Summary
When an American Family, vacationing abroad, gets mixed up in an assassination plot, the couple must choose between stopping an international coup or saving their kidnapped daughter.
The Film
Being familiar with the remake of this film by the same title and director, I knew I wanted to try and snag this original version of “The Man Who Knew too Much” during our Hitchcock series. I expected to not like it quite as much since the actors are less recognizable, with the exception of Peter Lorre, and I already knew the basics of the plot.
I have to say that I was quite surprised to find that, while I am not sure I prefer this version to the James Stewart one, I definitely like it a lot still and for different reasons. This is one of the rare examples I would point to of an original film and sequel that pair together quite well. They inform each other, share plot points, and even major sequence settings but they do them in different ways with just enough individual style to make each movie worth watching regardless of your feelings on the other one.
The earlier version I am reviewing today was made in 1934. It is one of Hitchcock’s British Thrillers and employs many of the same tricks for which Hitchcock would become known. There are great examples here of Hitchcock-ian camera work mimics the movements of the eye to help create a voyeuristic sensation to key sequences where we are tracking more than one character or a slip of paper being passed around, all seen from a single person’s vantage. This movement gives one the feeling that they are catching extra information out of the corner of their eye just the same way as are the characters who are slyly observing other people’s movements.
Another classic tool used here and in many other of Hitchcock’s films is the mistaken identity. In “The Man Who Knew Too Much,” the mistaken identity comes in the form of our couple who are mistaken for a British couple for whom a French Spy, Louis Bernard, is on the lookout. When he incorrectly guesses that the assassins are Bob (Leslie Banks, “The Most Dangerous Game”) and Jill Lawrence (Edna Best) the real killers figure out that he is on their trail and kill him. As Louis dies he tries to warn Bob and Jill about the assassination plot and the real assassins kidnap their daughter to keep them from sharing what they learned from the deceased French Spy.
Hitchcock has a fascination with the everyman or woman. Unlike the thrillers and action movie franchises that would borrow from him, such as James Bond, Hitchcock is not so much interested in the cop on his usual beat, the cat-burgler scaling the wall, or the spy as he skulks in the shadows. No. Hitchcock is interested in these things but only as seen from the point of view of the regular old Jack or Jill.

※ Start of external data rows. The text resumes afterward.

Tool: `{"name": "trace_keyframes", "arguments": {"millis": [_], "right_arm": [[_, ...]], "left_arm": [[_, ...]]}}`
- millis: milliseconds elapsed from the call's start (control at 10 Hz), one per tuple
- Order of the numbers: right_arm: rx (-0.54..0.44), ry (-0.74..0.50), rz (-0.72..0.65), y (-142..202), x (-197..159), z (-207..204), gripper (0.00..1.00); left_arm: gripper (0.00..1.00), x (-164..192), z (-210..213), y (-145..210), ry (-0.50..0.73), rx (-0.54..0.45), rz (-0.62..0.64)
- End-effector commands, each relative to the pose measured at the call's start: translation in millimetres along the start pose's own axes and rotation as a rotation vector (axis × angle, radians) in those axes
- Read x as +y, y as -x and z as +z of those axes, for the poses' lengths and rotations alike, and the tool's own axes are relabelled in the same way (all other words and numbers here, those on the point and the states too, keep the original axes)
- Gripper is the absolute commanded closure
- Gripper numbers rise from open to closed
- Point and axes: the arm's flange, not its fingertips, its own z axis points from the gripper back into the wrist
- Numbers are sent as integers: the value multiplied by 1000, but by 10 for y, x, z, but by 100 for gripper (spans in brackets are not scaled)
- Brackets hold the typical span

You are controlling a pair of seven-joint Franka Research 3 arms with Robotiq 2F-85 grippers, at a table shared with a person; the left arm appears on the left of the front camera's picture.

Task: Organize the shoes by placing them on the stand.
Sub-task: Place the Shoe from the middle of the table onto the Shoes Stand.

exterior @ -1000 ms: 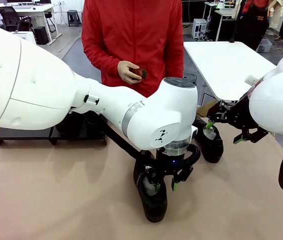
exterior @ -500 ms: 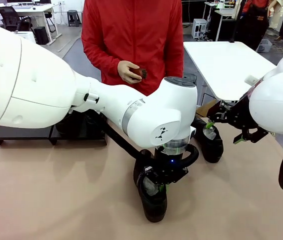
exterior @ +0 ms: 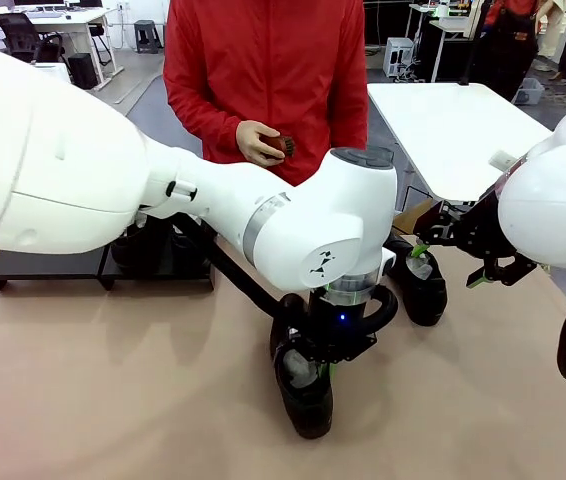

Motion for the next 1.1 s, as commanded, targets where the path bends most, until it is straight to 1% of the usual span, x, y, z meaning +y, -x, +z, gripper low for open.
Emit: {"name": "trace_keyframes", "arguments": {"millis": [0, 100, 200, 300, 400, 600, 700, 800, 900, 1000], "right_arm": [[2, -19, 13, -23, -6, -5, 0], [2, -19, 13, -23, -6, -5, 0], [2, -19, 13, -23, -6, -5, 0], [2, -19, 13, -23, -6, -5, 0], [2, -19, 13, -23, -6, -5, 0], [2, -19, 13, -23, -6, -5, 0], [2, -19, 13, -23, -6, -5, 0], [2, -19, 13, -23, -6, -5, 0], [2, -19, 13, -23, -6, -5, 0], [2, -19, 13, -23, -6, -5, 0]], "left_arm": [[100, 275, 403, 205, 26, -116, -107], [100, 412, 642, 254, 62, -205, -189], [100, 619, 887, 215, 64, -273, -191], [100, 839, 1116, 192, 47, -368, -183], [100, 1069, 1343, 178, 40, -415, -186], [100, 1534, 1767, 157, -13, -531, -211], [100, 1740, 1925, 135, -46, -541, -211], [100, 1958, 2039, 107, -78, -530, -205], [100, 2148, 2094, 83, -55, -512, -196], [100, 2293, 2085, 76, 6, -519, -169]]}}
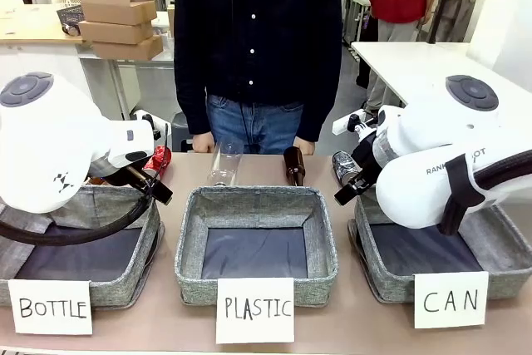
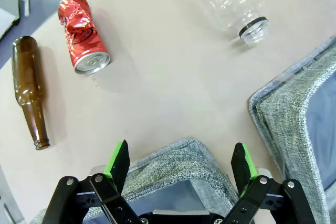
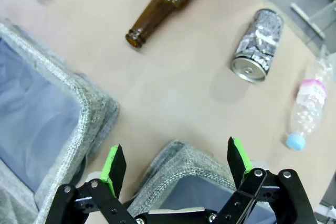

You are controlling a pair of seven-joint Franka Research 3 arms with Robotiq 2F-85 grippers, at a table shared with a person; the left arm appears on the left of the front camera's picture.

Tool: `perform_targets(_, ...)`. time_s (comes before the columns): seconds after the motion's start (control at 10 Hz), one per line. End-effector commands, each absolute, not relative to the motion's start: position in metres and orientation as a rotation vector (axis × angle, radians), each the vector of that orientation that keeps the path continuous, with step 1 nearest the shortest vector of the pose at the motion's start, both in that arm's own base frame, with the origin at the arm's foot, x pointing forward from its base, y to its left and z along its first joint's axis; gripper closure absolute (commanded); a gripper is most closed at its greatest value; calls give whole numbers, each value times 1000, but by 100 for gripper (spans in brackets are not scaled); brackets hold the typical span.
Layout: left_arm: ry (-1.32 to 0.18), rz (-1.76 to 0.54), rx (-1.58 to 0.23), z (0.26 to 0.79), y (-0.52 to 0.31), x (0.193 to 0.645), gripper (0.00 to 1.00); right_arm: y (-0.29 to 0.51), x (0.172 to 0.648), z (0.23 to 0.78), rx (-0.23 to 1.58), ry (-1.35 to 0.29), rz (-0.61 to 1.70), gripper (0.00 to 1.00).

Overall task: Sort the can waste into the basket.
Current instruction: Pick up the can waste from the table and place it in the right Fabric basket.

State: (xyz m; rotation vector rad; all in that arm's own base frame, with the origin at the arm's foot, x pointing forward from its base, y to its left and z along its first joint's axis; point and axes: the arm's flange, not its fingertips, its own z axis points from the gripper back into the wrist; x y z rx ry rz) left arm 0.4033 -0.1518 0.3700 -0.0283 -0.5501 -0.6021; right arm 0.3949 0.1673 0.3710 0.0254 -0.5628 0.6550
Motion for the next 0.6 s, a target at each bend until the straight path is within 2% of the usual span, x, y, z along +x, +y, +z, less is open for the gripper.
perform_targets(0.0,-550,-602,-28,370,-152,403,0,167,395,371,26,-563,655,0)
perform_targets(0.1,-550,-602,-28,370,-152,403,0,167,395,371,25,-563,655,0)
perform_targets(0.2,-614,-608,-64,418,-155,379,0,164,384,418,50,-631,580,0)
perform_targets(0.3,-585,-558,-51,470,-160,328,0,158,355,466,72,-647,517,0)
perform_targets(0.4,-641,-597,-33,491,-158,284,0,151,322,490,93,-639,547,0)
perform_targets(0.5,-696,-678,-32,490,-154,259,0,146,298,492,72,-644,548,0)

What happens when the ordinary person is caught up in these worlds of excitement that they are unaccustomed to. They have different concerns than the career spy or police officer.

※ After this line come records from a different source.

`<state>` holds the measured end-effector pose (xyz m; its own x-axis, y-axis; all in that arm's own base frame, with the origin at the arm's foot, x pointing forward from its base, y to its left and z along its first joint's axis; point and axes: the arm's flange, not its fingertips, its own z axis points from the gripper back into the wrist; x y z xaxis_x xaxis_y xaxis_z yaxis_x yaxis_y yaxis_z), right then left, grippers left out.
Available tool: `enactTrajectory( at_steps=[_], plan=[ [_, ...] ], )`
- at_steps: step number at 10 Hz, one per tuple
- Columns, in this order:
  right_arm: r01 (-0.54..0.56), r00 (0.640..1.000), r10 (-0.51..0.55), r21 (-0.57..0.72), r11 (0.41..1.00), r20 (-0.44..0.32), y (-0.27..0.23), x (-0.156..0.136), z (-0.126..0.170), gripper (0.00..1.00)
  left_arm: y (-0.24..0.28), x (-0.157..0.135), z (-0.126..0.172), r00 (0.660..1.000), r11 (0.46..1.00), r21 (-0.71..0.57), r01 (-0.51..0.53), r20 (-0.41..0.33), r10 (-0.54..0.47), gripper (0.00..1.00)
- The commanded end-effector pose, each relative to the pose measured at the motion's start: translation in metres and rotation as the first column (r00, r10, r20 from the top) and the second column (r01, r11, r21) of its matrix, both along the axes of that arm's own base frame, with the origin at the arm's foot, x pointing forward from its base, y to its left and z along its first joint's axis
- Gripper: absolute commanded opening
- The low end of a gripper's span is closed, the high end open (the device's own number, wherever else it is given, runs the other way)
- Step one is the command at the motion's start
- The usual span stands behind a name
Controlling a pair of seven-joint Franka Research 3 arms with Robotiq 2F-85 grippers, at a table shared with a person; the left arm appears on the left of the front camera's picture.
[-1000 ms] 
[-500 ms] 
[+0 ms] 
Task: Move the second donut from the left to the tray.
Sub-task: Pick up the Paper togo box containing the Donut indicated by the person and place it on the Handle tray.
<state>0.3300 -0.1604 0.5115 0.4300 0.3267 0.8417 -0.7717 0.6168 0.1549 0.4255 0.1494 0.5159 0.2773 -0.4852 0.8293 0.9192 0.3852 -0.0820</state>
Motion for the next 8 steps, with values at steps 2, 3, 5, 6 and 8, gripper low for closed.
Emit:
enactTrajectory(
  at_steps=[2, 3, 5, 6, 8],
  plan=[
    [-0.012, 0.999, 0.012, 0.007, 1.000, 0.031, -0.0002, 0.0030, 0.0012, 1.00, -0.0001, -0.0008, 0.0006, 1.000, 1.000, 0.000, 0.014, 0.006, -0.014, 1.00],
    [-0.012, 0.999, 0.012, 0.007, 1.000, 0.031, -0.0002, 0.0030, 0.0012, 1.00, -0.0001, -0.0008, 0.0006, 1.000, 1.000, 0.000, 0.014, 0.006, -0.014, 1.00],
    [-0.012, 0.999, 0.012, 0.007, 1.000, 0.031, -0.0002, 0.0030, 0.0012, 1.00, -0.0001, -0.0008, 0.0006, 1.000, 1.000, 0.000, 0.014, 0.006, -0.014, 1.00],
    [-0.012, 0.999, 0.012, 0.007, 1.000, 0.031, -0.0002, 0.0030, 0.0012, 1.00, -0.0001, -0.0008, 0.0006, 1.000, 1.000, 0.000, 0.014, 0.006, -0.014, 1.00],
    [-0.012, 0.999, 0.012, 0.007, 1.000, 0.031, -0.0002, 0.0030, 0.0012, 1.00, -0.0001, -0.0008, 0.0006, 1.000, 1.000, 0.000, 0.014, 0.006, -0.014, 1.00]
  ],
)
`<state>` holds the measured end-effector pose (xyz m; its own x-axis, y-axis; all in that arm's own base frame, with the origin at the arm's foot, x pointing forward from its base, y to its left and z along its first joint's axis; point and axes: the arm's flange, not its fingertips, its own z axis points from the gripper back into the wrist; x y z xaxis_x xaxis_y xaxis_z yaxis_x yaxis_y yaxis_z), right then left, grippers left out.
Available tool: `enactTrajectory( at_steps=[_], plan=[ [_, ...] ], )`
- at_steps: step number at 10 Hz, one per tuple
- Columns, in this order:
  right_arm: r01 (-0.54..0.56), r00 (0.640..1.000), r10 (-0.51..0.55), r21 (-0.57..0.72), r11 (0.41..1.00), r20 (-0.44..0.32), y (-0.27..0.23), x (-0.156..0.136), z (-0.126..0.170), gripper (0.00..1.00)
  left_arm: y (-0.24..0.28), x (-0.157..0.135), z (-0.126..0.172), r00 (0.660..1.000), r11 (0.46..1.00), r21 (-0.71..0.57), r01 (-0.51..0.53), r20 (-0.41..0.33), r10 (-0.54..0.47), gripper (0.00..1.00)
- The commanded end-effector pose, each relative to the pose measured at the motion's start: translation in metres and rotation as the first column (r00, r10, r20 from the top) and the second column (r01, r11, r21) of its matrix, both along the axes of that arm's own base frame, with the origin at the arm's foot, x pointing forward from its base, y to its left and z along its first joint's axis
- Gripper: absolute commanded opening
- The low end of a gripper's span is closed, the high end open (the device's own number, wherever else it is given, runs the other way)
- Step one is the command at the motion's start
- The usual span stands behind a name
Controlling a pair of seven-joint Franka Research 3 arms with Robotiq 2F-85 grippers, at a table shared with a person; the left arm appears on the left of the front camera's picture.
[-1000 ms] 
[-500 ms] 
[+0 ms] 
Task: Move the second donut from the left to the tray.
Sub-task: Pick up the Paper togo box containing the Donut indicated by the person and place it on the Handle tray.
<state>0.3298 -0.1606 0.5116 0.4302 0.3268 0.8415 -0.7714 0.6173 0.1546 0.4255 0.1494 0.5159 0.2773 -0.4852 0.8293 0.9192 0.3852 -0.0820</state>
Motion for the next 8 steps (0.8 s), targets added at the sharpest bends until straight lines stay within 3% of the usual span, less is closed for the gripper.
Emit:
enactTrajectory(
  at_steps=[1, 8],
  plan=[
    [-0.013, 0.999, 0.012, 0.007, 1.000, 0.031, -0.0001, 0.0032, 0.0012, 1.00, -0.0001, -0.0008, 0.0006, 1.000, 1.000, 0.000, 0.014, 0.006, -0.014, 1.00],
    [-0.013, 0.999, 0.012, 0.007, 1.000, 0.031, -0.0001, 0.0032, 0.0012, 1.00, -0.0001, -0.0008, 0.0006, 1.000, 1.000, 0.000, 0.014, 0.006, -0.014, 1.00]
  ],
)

That is why this film, although its follow-up was familiar to me, still has legs. The individual situations surrounding the action are slightly different and lead the characters to make different choices. If every single plot point was the same I would have been bored but the thing that stayed the same wasn’t any particular point of action. It was that feeling of being in over your head and out of your depth. Whether it happens in Morocco or the Swiss Alps is not as important as putting a couple of parents in a situation that is every parent’s nightmare.
This focus on making his characters relatable to a regular audience member off the street is one of the things that makes Hitchcock’s movies so thrilling. It seems like they could happen to any of us with just a couple bad breaks of luck.

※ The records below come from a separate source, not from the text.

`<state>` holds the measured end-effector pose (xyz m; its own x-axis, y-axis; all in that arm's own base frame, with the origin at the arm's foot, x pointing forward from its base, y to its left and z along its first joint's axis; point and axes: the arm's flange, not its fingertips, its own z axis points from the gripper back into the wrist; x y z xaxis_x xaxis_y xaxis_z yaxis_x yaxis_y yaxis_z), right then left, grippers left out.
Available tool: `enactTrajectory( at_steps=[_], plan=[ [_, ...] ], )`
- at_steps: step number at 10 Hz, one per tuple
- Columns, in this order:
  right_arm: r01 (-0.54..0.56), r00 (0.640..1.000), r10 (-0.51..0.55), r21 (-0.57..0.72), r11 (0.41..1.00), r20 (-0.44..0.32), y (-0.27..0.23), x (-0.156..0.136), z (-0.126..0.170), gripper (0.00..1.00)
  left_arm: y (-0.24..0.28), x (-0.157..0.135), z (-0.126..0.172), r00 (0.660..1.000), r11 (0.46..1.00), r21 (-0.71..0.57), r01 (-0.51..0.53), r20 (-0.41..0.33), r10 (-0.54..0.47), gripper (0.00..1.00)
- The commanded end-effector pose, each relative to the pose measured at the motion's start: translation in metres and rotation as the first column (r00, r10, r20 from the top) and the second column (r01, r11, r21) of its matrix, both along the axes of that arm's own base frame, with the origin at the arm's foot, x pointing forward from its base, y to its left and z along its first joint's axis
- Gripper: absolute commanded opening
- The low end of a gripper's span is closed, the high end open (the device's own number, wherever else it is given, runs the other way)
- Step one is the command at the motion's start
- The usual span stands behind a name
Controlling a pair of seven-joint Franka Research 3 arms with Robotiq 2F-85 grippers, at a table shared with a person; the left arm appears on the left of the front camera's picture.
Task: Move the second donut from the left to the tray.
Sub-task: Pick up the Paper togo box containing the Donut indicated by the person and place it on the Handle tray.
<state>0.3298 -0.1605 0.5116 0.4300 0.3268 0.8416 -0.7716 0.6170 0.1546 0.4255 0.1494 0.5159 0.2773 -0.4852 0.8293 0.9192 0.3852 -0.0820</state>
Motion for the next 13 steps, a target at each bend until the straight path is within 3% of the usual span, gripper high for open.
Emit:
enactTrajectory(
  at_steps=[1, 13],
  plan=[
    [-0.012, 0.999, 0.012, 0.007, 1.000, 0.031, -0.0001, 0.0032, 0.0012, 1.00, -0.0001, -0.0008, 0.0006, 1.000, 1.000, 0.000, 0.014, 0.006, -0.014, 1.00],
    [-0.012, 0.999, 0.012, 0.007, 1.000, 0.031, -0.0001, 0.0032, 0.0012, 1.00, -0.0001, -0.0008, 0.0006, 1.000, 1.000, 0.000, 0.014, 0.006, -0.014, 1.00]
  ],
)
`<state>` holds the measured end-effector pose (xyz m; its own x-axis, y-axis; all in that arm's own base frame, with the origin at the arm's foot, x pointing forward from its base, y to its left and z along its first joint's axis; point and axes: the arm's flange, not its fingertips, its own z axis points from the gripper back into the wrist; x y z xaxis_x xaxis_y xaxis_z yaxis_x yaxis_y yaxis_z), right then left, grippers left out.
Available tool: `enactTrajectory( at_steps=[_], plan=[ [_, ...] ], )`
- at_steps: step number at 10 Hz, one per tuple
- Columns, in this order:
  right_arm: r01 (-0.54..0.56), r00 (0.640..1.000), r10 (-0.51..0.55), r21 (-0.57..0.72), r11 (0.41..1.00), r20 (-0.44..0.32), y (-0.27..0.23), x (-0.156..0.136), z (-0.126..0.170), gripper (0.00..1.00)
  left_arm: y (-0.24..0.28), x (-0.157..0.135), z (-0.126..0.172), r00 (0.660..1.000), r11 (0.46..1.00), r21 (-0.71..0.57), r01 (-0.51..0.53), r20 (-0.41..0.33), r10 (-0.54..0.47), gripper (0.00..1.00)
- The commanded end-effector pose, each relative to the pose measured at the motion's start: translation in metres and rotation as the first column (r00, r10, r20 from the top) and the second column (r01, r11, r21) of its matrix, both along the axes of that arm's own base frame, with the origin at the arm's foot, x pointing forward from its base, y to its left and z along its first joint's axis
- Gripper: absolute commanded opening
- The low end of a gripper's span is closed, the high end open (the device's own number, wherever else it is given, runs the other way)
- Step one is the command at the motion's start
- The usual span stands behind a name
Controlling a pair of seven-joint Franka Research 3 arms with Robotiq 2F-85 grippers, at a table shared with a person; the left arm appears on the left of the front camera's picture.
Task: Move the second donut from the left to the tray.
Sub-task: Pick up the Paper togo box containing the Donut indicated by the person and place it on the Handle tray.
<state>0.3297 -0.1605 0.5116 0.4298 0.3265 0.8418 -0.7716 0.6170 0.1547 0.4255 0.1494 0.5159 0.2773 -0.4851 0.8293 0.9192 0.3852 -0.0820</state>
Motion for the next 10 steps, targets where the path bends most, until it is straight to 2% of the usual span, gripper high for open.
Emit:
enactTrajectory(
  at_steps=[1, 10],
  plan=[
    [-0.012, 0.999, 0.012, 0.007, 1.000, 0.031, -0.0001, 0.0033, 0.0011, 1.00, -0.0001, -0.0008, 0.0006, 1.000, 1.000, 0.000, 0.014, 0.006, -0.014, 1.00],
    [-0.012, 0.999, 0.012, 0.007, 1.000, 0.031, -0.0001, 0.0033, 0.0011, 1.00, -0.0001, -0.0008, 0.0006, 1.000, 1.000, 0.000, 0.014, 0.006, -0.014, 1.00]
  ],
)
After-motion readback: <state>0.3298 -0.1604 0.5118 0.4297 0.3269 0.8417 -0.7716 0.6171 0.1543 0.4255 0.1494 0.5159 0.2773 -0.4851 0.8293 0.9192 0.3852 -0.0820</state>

One of the things I liked best about this earlier version is the daughter played by Nova Pilbeam. Her character seems far more frightened and in genuine danger than in the James Stewart version. It seems like the American version Hitchcock made later in his career was more concerned with being relatable to American families as opposed to the British audiences of this one and he made the son more “likable” and added some lighter fare to the film to make it more palatable for Americans. I prefer the version where the the daughter’s fear and danger seems more genuine and in line with who we would expect someone her age to act if abducted as well as the more serious shootout nature of the final conflict. It certainly makes the plot feel all the more real for the fact that the plot has the potential to spill out into firefight.
The original version of “The Man Who Knew Too Much” may not employ any tricks you’ve never seen (you have seen them because every movie since Hitchcock has copied them) and by modern American standards the film may seem a little slow but if you are a lover of Hitchcock or the latter version of this same title, I am confident you will enjoy this one for many of the same reasons.